Equal-employment opportunity laws

Equal Employment Opportunity Laws’ and ‘ Health and Safety Laws’ ‘ Equal Employment Opportunity Laws’ and ‘ Health and Safety Laws’
Organizational Liability: Nondiscrimination Policy and Health and Safety Laws
The nondiscrimination policy and health and safety laws influence the organization’s liability if the policy and laws are not implemented and followed by the employers in dealing with the employees. In workplaces, discrimination is not allowed and there are many traits that come under the category of discrimination such as age, disability, race, sex, genetic information and many others. Any kind of discrimination is prohibited in organizations and under nondiscrimination policy, discrimination is unlawful (Wexler, et al, 2010). Nondiscrimination policy makes organizational liable and if a nondiscrimination policy is implemented, it guards the organization against any legal claims.
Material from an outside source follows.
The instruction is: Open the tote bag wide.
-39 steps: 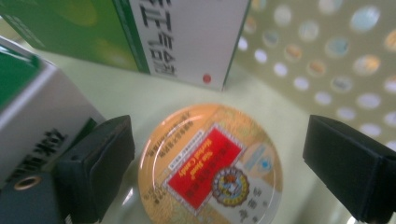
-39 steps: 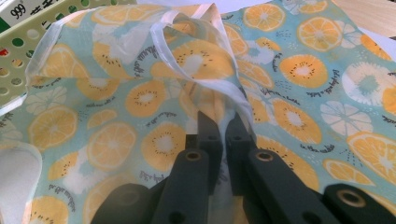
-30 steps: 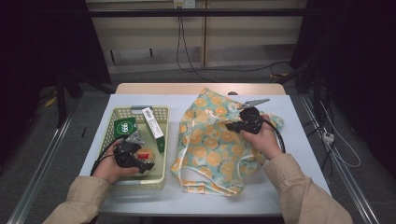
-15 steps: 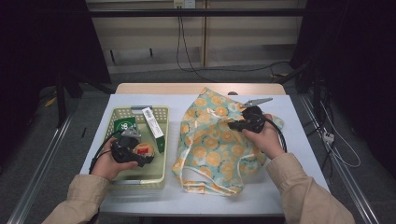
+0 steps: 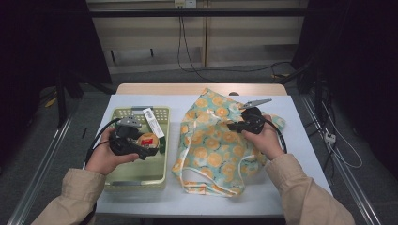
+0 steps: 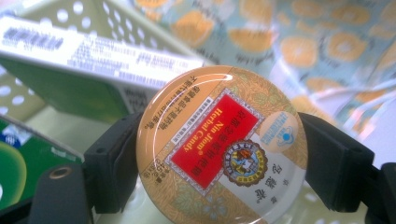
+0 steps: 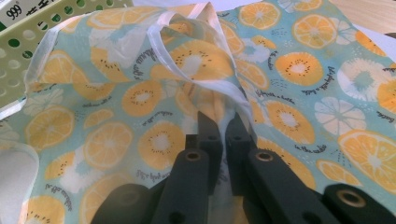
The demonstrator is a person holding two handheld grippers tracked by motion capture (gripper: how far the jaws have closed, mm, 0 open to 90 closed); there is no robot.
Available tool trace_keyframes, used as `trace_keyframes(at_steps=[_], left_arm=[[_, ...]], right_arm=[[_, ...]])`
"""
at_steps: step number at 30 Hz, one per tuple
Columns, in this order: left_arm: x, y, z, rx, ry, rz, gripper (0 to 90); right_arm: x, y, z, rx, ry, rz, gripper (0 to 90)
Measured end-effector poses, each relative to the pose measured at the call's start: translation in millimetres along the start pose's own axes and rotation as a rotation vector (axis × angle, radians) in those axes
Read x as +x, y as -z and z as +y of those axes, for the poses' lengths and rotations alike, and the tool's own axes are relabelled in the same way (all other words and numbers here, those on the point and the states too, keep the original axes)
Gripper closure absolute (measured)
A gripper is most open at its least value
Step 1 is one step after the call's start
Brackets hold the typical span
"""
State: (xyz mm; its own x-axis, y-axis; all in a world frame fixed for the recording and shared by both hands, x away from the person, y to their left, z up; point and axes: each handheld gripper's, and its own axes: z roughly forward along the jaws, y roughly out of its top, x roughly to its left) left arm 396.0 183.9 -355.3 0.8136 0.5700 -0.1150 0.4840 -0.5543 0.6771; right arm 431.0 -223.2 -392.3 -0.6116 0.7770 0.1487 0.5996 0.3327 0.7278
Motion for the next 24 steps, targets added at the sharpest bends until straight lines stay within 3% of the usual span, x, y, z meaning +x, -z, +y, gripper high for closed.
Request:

Organizations should have a zero tolerance attitude for discrimination and should make sure that employees know about the policy in order to minimize the organization’s liability (Wexler, et al, 2010).
Organizations should implement health and safety laws that are defined by Occupational Safety and Health Administration (OSHA). Employers are liable for any workplace injuries or health and safety issues if proper measures are not followed for the protection of employees. In case of any negligence, the organizations become liable and have to face lawsuits along with liability to pay for the damage. In case of any workplace accident or violence, the reputation of the organization also suffers so for minimizing liability, the standards defined by OSHA should be followed (Milam-Perez, 2003).
Impact on Employees: Nondiscrimination Policy and Health and Safety Laws
Employees working in a workplace are affected because of nondiscrimination policy and health and safety laws because they are protected because of such policies and laws. When nondiscrimination policy is defined and elaborated by the employers, the employees are well aware of the impact of their attitudes towards other employees. The employers themselves are restricted to exercise any act of discrimination towards the employees. The nondiscrimination policy prohibits the employees to be discriminatory and hence, the workplace environment as a whole is disciplined and friendly for all the employees (Wexler, et al, 2010). Employees are at advantage because of nondiscrimination policy. As far as health and safety laws are concerned, again the employees are at advantage because they can see that they are well protected. As per the health and safety laws, the employees should be provided with personal protection equipment, proper medical facilities and training programs for safety. The employees who are aware of the health and safety laws are knowledgeable about their legal rights and can claim what they do not get (Milam-Perez, 2003)
State and Federal Laws: Nondiscrimination Policy and Health and Safety Laws
The nondiscrimination policy that is implemented in an organization can have many nondiscrimination laws included such as Employment nondiscrimination Act (ENDA 2013), Age Discrimination Act (ADA 1975), American with Disabilities Act of 1990, Civil Rights Act (1964) and many more. These can be included in nondiscrimination policy for avoiding discrimination in workplaces. ENDA protects American nationals against discrimination based on sexual orientation or gender identity of individuals and employers are restricted to conduct any actions against any individual based on discrimination. ADA protects against age discrimination, Americans with Disabilities Act 1990 protects against discrimination based on any kind of disability and Civil Rights Act 1964 protects against all kinds of discrimination (Smith, et al, 2011).
Organizations can implement health and safety laws in the workplaces such as Occupation Safety and Health Act (OSH Act) and Fair Labor Standards Act (FLSA). OSHA administers Occupational Health and Safety Act protects employees from any environmental hazards such as chemical exposure. FLSA protects young workers under the age of 18 (Weil & Pyles, 2007).
Milam-Perez, Lisa A. (2003). HR How-To: Workplace Safety, Everything You Need to Know to Ensure a Safe and Healthy Workplace. CCH Incorporated.
Smith, A. B., Craver, C. B., & Turner, R. (2011). Employment discrimination law: cases and materials. LexisNexis.
Weil, D., & Pyles, A. (2007). Exploring the complaints and compliance gap under US workplace policies. Labor and Employment Relations Association.
Wexler, M., Warner, C. C., Siniscalco, G. R., Quinn, J. L., & Klein, A. T. (2010). The law of employment discrimination from 1985 to 2010. ABA Journal of Labor & Employment Law, 349-410.